2. Basis of preparation and significant accounting policies
Basis of preparation and accounting policies
This interim financial information for each of the six month periods ended 30
June 2022 and 30 June 2021 has not been audited and does not constitute
statutory accounts as defined in Section 43s of the Companies Act 2006. The
comparative information for the year ended 31 December 2021 does not
constitute statutory accounts however is based on the statutory accounts for
that year, on which the Group's auditors issued an unqualified report and
which have been filed with the Register of Companies.
The consolidated financial statements are presented in thousands of pound
sterling (k£ or thousands of £) and all "currency" values are rounded to the
nearest thousand (£000), except when otherwise indicated.
The Interim Report for the six months ended 30 June 2022 was approved by the
Board of Directors and authorised for issue on 27 September 2022.
Except as described below, the condensed consolidated interim financial
information for the six months ended 30 June 2022 has been prepared using
accounting policies consistent with those of the Company's annual accounts for
the year ended 31 December 2021, except for the intangible assets as explained
below, which were prepared in accordance with International Financial
Reporting Standards ("IFRS") as adopted by the European Union ("adopted
IFRSs").
Taxes on income in the interim periods are accrued using the estimated tax
rate that would be applicable for the full financial year.
Changes in accounting policies
The Group has acquired certain intangible assets related to licenses with a
fixed and variable consideration contingent upon the realization of certain
milestones and sales volumes. Due to the recognition of this license asset,
the group will extend its accounting policies on intangible assets as follows:
The Group will recognise an intangible asset for the licenses obtained
initially measured at the fixed consideration paid. The variable consideration
subject to the realisation of the milestones will only be recognised when the
milestones are met and will be recognised as an addition to the intangible
license asset.
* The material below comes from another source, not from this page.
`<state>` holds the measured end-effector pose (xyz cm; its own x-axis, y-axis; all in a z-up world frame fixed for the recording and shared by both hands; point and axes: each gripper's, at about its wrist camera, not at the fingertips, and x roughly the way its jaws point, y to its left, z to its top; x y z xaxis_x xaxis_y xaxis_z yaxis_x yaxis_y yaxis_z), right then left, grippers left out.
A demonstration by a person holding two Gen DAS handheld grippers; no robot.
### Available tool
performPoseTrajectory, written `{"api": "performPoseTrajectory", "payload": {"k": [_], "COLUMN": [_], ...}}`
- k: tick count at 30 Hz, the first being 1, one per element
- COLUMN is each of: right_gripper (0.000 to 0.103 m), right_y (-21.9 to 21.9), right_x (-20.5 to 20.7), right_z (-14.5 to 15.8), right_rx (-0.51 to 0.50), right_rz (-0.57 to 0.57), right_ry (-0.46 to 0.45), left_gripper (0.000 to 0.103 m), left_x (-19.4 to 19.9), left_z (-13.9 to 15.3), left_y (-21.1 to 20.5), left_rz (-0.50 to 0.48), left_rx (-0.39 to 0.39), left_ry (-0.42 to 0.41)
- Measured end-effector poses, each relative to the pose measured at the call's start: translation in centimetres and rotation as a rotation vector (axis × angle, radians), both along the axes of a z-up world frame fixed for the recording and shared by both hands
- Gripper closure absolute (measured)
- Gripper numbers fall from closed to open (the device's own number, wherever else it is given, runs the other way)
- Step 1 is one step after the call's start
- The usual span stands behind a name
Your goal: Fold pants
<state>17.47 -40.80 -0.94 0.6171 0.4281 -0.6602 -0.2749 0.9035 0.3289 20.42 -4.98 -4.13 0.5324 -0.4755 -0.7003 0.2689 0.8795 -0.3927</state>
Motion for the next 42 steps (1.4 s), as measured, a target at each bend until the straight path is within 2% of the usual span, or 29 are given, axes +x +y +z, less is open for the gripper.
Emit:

Once market authorization is obtained, the Group will start
amortizing the intangible asset over its useful life and recognise any future
milestone payments as a cost of sale.
New standards, interpretations and amendments adopted by the Group
The following new Standards, Interpretations and Amendments issued by the IASB
and the IFRIC as adopted by the European Union are effective for the financial
period:
- IFRS 3 Business Combinations - Amendments updating a reference to
the Conceptual Framework (May 2020)
- IAS 16 Property, Plant and Equipment - Amendments prohibiting a
company from deducting from the cost of property, plant and equipment amounts
received from selling items produced while the company is preparing the asset
for its intended use (May 2020)
- IAS 37 Provisions, Contingent Liabilities and Contingent Assets -
Amendments regarding the costs to include when assessing whether a contract is
onerous (May 2020)
- Annual improvements to IFRSs 2018-2020 Cycle (May 2020)
- IFRS 16 Leases - Amendment COVID-19-Related Rent Concessions
beyond June 30, 2021 (March 2021)
The adoption of these new standards and amendments has not led to major
changes in the Group's accounting policies.
New and revised standards not yet adopted
The Group elected not to early adopt the following new Standards,
Interpretations and Amendments, which have been issued by the IASB and the
IFRIC but are not yet effective as of June 30, 2022, and/or not yet adopted by
the European Union as of June 30, 2022. Standards are not expected to have a
material impact on the entity in the current or future reporting periods and
on foreseeable future transactions.
- IAS 1 Presentation of Financial Statements - Amendments regarding
the classification of liabilities (January 2020)* and Amendment to defer the
effective date of the January 2020 amendments (July 2020)* and Amendments
regarding the disclosure of accounting policies (February 2021)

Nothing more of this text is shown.